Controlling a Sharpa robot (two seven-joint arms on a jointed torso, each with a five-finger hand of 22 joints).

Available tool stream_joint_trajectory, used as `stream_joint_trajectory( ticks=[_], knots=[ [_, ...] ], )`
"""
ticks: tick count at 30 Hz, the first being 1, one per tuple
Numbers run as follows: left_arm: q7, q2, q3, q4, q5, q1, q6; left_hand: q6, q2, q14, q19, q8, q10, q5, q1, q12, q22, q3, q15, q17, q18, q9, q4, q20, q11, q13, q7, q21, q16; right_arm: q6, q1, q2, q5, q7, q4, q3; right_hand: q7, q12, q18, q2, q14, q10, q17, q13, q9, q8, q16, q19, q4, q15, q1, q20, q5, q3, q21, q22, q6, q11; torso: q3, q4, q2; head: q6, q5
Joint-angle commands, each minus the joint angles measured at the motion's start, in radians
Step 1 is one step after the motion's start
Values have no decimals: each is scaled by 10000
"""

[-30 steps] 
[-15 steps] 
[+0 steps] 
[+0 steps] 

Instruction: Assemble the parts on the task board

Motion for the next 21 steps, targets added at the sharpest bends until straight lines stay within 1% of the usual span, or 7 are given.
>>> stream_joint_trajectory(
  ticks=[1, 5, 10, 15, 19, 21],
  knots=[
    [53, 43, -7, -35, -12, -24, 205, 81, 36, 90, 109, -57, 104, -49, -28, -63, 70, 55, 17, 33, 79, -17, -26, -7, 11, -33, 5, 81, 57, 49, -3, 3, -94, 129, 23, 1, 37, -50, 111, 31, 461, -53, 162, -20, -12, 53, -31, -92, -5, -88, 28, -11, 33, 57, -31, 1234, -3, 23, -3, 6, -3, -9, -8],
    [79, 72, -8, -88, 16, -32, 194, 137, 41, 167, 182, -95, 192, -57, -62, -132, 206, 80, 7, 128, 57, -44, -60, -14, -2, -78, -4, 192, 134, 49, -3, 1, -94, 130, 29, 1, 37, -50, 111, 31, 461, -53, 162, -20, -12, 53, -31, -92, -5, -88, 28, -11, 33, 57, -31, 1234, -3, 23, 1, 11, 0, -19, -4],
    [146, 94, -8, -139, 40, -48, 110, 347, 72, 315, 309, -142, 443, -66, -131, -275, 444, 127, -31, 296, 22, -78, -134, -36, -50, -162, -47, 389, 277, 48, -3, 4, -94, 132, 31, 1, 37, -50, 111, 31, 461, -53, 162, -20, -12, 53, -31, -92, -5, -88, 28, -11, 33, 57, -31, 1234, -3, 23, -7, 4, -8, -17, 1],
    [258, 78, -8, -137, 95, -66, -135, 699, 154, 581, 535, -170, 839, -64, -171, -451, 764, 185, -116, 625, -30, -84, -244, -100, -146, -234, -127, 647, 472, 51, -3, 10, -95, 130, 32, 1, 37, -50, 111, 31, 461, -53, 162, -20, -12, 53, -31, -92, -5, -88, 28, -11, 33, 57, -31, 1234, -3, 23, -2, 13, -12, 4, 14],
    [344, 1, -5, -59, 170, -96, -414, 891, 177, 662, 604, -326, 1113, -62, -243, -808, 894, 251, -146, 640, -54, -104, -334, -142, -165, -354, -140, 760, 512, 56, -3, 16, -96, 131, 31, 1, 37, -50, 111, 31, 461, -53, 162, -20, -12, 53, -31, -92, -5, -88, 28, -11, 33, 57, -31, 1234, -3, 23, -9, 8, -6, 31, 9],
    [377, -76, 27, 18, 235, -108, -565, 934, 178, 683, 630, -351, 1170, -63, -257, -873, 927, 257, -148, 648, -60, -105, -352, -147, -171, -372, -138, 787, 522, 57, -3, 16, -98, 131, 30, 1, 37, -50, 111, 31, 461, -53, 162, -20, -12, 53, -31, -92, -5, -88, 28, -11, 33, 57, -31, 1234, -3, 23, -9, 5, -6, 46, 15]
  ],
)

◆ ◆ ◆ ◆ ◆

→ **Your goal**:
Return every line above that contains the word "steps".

→ **Task output**:
[-30 steps] 
[-15 steps] 
[+0 steps] 
[+0 steps] 
Motion for the next 21 steps, targets added at the sharpest bends until straight lines stay within 1% of the usual span, or 7 are given.

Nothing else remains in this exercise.